I've been processing millions of DMARC aggregate reports from a lot of
different organizations, and have been trying to make sense of them for
quite some time now. I've noticed that most of them, even those from large
parties like Google and Yahoo!, fail to follow the DMARC RFC guidelines
(Appendix C.  DMARC XML Schema). I've written a blog about this that can be
found here: https://www.uriports.com/blog/dmarc-reports-ietf-rfc-compliance/

 

The bottom line is that the RFC 7489 Appendix C is a mess and contradicts
itself numerous times in both schema and comments. I think it's important to
be clearer and stricter about the xml elements and their values. Too much of
this section is open to interpretation. 

 

Some examples: 

 

The report has an element with the name "policy_published". This name would
indicate that the elements within, contain the domain's published policy.
The comments however, mention "applied" and "apply". Most organizations that
send aggregate reports do not send failure reports and thus do not "apply"
the "fo" (Failure reporting options) element. This is why parties like
Google leave this element out of their reports. This particular element's
comment ("failure reporting options in effect") also implies that it is
optional. On the other hand, this element has a default "minOccurs" value of
1, so it should not be omitted.

 

It should also be clearer about what to do with policy elements that are
unspecified in the domain's DNS record.
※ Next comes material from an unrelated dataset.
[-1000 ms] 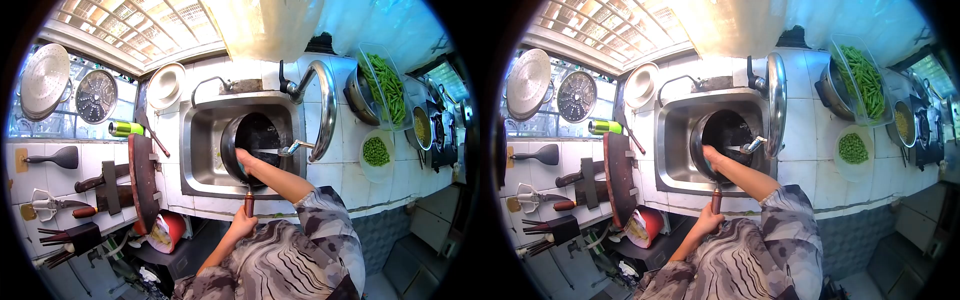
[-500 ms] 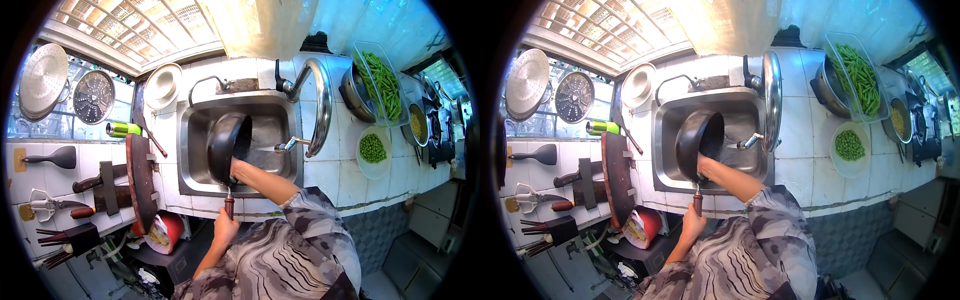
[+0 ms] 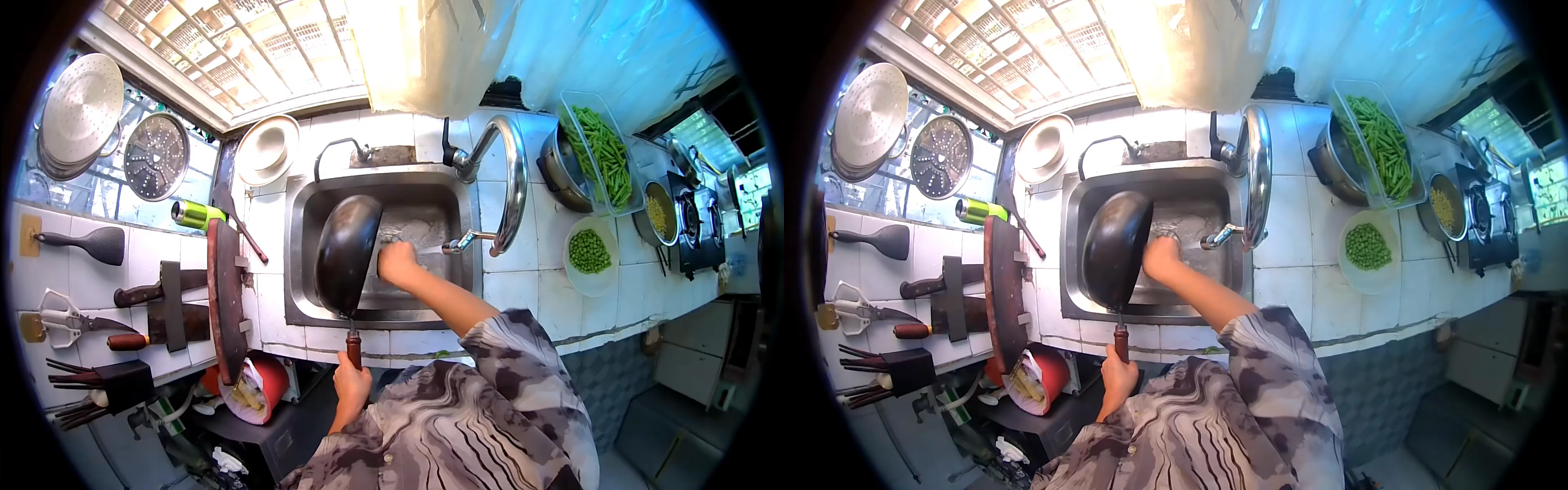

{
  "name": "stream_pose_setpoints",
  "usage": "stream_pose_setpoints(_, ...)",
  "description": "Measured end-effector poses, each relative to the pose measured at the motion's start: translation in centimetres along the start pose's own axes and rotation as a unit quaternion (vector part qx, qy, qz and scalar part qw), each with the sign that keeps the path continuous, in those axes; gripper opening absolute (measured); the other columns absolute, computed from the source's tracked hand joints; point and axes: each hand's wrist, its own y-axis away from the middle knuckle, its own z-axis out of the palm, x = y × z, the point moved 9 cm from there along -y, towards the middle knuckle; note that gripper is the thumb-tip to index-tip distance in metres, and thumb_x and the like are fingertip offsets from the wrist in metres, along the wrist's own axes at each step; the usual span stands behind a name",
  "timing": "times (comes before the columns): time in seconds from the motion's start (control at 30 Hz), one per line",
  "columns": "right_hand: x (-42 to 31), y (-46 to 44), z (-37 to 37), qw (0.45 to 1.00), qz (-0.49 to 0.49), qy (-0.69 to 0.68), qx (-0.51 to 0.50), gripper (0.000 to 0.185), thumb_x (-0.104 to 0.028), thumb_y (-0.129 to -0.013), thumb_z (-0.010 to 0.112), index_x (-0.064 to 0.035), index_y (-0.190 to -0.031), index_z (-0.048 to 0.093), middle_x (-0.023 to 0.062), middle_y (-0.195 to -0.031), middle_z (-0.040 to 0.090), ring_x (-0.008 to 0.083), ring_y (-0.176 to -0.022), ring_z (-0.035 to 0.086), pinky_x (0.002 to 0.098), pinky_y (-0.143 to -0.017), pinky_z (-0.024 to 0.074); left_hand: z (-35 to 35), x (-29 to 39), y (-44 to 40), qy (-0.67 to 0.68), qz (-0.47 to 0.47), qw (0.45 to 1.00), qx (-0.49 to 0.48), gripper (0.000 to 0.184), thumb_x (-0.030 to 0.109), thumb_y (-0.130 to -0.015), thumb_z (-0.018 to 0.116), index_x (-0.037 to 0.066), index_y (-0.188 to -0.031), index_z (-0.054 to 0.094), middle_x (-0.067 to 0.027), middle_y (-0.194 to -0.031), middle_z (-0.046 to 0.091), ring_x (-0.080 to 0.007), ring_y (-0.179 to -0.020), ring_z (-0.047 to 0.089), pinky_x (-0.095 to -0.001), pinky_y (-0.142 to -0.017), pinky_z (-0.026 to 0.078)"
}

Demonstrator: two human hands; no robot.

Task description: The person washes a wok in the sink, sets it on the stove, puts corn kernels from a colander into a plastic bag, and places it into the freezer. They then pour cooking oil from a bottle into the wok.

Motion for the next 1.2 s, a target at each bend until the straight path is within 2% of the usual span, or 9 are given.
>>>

I think it is best to fill these
elements in the report with their respected default values. So when 'pct' is
not specified in the domain's policy, the report should state '100'. When
'sp' is not specified it should have the value of the 'p' element.

 

I've also noticed that most parties do not specify the PolicyOverrideType,
even when both SPF and DKIM alignment fails. So this element should be made
mandatory whenever alignment fails and the disposition doesn't follow the
domain's DMARC policy.

 

The RFC guidelines for aggregate reports should also state that empty
elements with a minOccurs of 0 should be omitted and not be left blank.

 

It should also be specified that if a message is not signed with DKIM the
'DKIMAuthResultType' should be omitted. And thus the 'DKIMResultType' 'none'
would never be used. Because when a message has no signatures, then it also
doesn't have a specified 'domain' (d=) (minOccurs 1) and 'selector' (s=)
(minOccurs 0). What happens now is that some organizations report non-signed
messages with the 'dkim' element and fill the 'domain' and 'selector' with a
bogus 'none' value.

 

There are also multiple mentions of MinOccurs="1", even though the document
specifies that unless otherwise specified in the schema, the minOccurs and
maxOccurs values for each element are set to 1. This adds to the confusion.

 

DMARC reporting capabilities are a valuable aspect of the DMARC mechanism.
It can help domain owners in setting up and hardening their DKIM/SPF/DMARC
policy. But unless these reports follow strict guidelines they just pile up
to a lot of inconsistent data open to interpretation and guesswork. Domain
owners should be able to understand the data without the need for a
spiritual voodoo DMARC guru (trademark pending) to make sense of it all.

 

Kind regards,

Freddie Leeman